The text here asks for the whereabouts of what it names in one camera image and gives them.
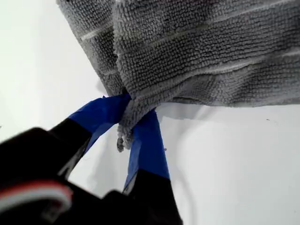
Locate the grey striped towel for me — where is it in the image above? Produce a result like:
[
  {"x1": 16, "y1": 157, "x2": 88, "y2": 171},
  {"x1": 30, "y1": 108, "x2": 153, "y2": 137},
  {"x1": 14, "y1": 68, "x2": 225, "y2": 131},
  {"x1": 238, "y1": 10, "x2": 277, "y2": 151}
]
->
[{"x1": 56, "y1": 0, "x2": 300, "y2": 153}]

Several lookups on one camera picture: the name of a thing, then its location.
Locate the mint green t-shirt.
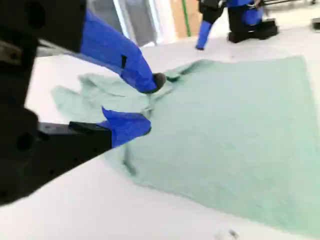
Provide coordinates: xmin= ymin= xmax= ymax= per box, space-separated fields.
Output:
xmin=51 ymin=55 xmax=320 ymax=238

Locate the green pole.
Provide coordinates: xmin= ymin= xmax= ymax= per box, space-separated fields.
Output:
xmin=181 ymin=0 xmax=192 ymax=37

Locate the brown cardboard panel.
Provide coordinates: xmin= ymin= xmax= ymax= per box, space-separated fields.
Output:
xmin=169 ymin=0 xmax=203 ymax=39

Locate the glass door with white frame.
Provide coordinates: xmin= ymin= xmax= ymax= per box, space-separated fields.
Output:
xmin=112 ymin=0 xmax=171 ymax=48

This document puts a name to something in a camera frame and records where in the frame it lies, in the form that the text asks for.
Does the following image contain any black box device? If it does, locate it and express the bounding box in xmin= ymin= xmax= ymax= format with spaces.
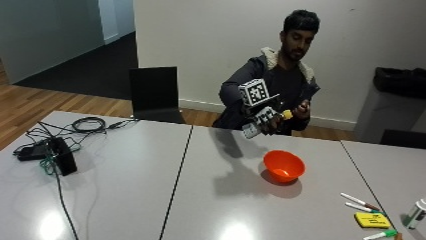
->
xmin=47 ymin=136 xmax=79 ymax=177

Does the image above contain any white marker with red cap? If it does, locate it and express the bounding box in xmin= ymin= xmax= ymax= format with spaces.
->
xmin=340 ymin=192 xmax=384 ymax=212

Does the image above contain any long black cable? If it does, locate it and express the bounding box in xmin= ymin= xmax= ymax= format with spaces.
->
xmin=36 ymin=121 xmax=81 ymax=240

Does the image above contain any green cable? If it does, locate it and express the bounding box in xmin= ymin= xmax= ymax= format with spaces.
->
xmin=39 ymin=155 xmax=60 ymax=177

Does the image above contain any orange plastic bowl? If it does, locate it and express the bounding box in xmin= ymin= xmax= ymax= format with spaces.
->
xmin=262 ymin=149 xmax=308 ymax=184

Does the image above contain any grey bin with black bag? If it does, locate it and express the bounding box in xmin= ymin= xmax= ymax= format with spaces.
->
xmin=353 ymin=66 xmax=426 ymax=145

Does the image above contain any flat black device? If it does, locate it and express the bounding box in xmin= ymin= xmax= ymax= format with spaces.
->
xmin=16 ymin=143 xmax=51 ymax=162

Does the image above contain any white marker with green cap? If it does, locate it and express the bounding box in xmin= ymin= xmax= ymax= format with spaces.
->
xmin=362 ymin=228 xmax=400 ymax=240

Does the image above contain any white marker with green tip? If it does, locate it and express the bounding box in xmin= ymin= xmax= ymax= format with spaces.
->
xmin=344 ymin=201 xmax=382 ymax=215

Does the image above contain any the person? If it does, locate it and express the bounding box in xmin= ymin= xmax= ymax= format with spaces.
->
xmin=212 ymin=9 xmax=322 ymax=137

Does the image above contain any black chair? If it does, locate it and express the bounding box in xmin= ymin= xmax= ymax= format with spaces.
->
xmin=128 ymin=66 xmax=187 ymax=125
xmin=380 ymin=128 xmax=426 ymax=150

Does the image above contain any yellow sponge eraser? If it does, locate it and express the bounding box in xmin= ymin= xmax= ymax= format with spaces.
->
xmin=353 ymin=211 xmax=393 ymax=230

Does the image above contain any white marker cube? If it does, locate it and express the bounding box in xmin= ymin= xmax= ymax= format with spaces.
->
xmin=237 ymin=78 xmax=273 ymax=108

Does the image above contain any white bottle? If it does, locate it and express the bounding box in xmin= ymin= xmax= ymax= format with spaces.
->
xmin=405 ymin=198 xmax=426 ymax=231

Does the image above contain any coiled black cable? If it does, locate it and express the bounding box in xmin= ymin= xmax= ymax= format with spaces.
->
xmin=71 ymin=116 xmax=140 ymax=134

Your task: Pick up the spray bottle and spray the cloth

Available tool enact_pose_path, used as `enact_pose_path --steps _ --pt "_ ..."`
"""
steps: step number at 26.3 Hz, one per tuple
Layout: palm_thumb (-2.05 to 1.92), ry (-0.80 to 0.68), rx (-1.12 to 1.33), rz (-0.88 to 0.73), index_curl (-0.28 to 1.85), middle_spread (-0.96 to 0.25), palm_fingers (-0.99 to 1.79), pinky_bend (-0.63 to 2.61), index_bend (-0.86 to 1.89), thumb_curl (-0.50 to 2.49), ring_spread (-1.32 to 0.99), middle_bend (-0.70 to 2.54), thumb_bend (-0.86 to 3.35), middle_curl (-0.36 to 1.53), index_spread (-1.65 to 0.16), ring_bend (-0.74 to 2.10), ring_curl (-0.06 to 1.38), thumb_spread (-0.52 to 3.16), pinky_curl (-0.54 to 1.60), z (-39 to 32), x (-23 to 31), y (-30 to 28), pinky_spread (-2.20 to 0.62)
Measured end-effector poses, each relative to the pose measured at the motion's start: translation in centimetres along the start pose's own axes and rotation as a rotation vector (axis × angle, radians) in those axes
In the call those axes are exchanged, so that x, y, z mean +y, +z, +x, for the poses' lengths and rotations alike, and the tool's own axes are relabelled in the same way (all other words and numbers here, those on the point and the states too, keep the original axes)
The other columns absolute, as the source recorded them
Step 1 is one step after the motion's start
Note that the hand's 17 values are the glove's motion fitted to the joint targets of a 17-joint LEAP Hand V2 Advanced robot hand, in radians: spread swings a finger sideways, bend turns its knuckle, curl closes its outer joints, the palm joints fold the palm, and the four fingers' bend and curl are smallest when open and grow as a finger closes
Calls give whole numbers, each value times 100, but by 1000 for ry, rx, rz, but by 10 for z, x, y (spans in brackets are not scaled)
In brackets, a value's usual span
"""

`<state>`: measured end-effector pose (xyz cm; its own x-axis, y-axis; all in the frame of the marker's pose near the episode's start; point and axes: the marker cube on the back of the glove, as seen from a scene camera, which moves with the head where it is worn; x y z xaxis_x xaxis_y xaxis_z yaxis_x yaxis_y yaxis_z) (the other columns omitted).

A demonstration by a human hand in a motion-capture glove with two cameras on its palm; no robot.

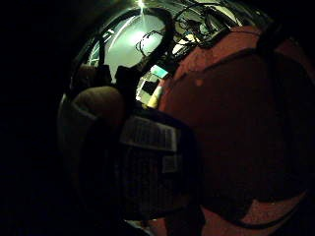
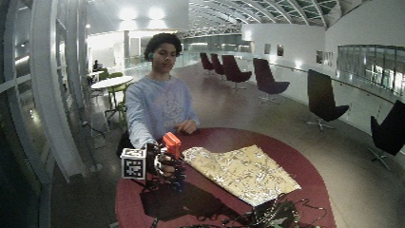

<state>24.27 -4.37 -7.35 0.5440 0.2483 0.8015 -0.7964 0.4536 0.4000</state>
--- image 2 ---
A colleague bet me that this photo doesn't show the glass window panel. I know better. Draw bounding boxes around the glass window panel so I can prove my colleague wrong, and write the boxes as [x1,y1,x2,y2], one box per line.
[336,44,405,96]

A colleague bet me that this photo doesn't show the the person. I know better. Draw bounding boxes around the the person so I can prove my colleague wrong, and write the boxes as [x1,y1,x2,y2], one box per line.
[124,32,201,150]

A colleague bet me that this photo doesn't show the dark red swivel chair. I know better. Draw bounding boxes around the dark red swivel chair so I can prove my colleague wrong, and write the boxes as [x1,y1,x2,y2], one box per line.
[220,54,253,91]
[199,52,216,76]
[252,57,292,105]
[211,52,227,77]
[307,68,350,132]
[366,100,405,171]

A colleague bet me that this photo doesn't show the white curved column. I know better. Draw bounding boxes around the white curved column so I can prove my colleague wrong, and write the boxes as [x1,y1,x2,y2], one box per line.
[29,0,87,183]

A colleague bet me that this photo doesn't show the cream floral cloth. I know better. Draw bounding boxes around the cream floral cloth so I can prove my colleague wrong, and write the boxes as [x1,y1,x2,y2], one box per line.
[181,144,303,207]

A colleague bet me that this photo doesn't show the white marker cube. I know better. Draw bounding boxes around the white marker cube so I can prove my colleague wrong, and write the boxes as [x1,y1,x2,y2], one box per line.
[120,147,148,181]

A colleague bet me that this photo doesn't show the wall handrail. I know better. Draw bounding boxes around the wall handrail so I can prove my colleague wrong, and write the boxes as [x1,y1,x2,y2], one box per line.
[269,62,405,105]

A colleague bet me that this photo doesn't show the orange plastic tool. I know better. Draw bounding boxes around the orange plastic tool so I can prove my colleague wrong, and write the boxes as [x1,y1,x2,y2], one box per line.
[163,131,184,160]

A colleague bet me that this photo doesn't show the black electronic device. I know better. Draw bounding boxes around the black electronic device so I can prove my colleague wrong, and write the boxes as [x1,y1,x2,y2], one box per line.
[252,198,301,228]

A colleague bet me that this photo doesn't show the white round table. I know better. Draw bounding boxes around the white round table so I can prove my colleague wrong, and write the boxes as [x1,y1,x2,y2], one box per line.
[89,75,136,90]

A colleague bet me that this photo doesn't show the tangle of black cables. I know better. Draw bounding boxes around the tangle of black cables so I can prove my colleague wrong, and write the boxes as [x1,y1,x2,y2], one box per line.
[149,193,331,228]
------------------------
Task statement =
When a line contains the string "grey", copy it from the records.

Answer space =
Locate the grey striped towel for me — where is it in the image above? Produce a result like:
Does the image above contain any grey bin with black bag? If it does, locate it and express the bounding box in xmin= ymin= xmax= ymax= format with spaces.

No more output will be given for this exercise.